Special Envoys and Representatives for Afghanistan of Australia, Canada, the European Union, France, Germany, Italy, Norway, Switzerland, the United Kingdom and the United States met in Paris on 20 February, 2023, to discuss the situation in Afghanistan. The Special Representative of the Secretary-General for Afghanistan and Head of the UNAMA, the Head of the OCHA Office in Afghanistan and the Special Rapporteur on the situation of human rights in Afghanistan also participated in the meeting as observers.
The Special Envoys and Representatives for Afghanistan:
1. Noted with grave concern the increased threat to security and stability in Afghanistan and the deterioration of the humanitarian and economic situation, with more than 28 million Afghans now in need of humanitarian aid, of whom more than half are women and children, and 6 million just one step from famine.
2. Emphasized their concern about increasing deterioration and multiple violations of human rights and fundamental freedoms of Afghans by the Taliban since August 2021, especially those of women and girls as well as members of ethnic and religious minorities and other marginalized groups;
2.1. Strongly condemned the Taliban’s decisions in December 2022 to ban Afghan women from university education and from working in NGOs, which follow numerous other harmful violations and restrictions imposed on opportunities for women to exercise their rights in Afghanistan since the Taliban’s takeover in August 2021, including to continue to ban girls from secondary schools, thus excluding them from all spheres of public life;
2.2. Affirmed that these decisions violate and threaten not only Afghan women’s rights and freedoms, but also the overall much-needed social and economic development of the country, which will suffer greatly if half of the population is excluded from participating meaningfully; emphasized that humanitarian assistance cannot be delivered fairly or effectively if limited by discriminatory policies or practices;
2.3. Called for the immediate reversal of these unacceptable bans as they are preventing humanitarian assistance from reaching Afghans most in need.
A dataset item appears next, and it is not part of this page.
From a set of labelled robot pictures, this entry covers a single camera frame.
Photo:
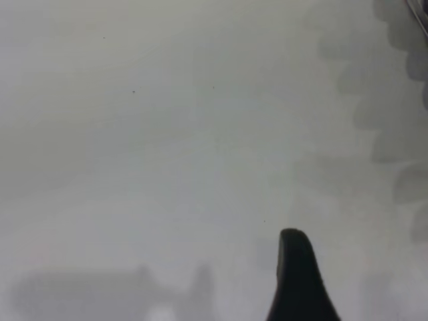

3. Recalled the Taliban’s responsibility for the deterioration of the economic and humanitarian situation, as well as their responsibility for the recovery of the country and the improvement of the economic situation; recalled that responding to the needs of the Afghan people should be the main preoccupation of the Taliban.
4. Expressed grave concern about the increasing threat of terrorist groups in Afghanistan, including ISKP, Al Qaeda, Tehrik-i-Taliban-Pakistan and others, which deeply affects security and stability inside the country, in the region and beyond, and called on the Taliban to uphold Afghanistan’s obligation to deny these groups safe haven.
5. Underscored that achieving peace and stability in Afghanistan requires a credible and inclusive national dialogue leading to a constitutional order with a representative and inclusive political system.
6. Emphasized that the UN Security Council has set out the international community’s clear expectations of the Taliban in UNSCR 2593 (2021) and subsequent resolutions which are critical for peace and stability in the country and for normalization of relations with the international community: (1) full efforts to ensure Afghan territory is not used to threaten or attack any country or to shelter or train terrorists, or to plan or finance terrorist acts; (2) unhindered and safe access for the United Nations and humanitarian actors in delivering services and assistance; (3) respect for the human rights of all Afghans, including women and members of minority groups; (4) pursuit of an inclusive negotiated political settlement and rule of law with the full, equal and meaningful participation of women; and (5) safe passage and freedom to travel for those who wish to travel abroad.
7. Paid tribute to the work of the United Nations and of UN Special Rapporteur Richard Bennett; recognized the important and specific work of UNAMA, the World Bank, the Asian Development Bank and the many NGOs and other humanitarian actors that continue to support the people of Afghanistan and help them through a very difficult social and humanitarian crisis; reasserted that NGOs are best placed to make their own operational decisions, consistent with Inter-Agency Standing Committee principles and donors’ principles and in accordance with their respective evaluation of safety and security conditions in the country.
8. Highlighted the necessity to continue helping Afghans who are suffering in this humanitarian crisis with appropriate consideration for vulnerable populations, including women and women-led households, children and members of ethnic and religious minority communities; underscored that international assistance to Afghanistan is destined only for the benefit of the people of Afghanistan, should be delivered free from interference, and is not a sign of progress toward normalization of relations with the Taliban.
9. Emphasized the need for continued engagement with neighboring countries and other countries of the region to further deepen coordination on a joint response to the developing situation in Afghanistan, including countering potential threats to regional security and stability emanating from Afghanistan; commended the efforts of Muslim-majority countries and the OIC in engaging with the Taliban on women’s rights and welcomed the leadership they have demonstrated on issues such as access to education.
10. Stated that the situation and developments in Afghanistan should be constantly observed with the utmost vigilance and that coordination among members of the international community should be maintained and reinforced in light of future developments in Afghanistan and with the interest of the people of Afghanistan in mind.
11. Expressed their appreciation to France for organizing these consultations and hosting the meeting; and looked forward to this Group of Special Envoys and Representatives meeting again in the near future.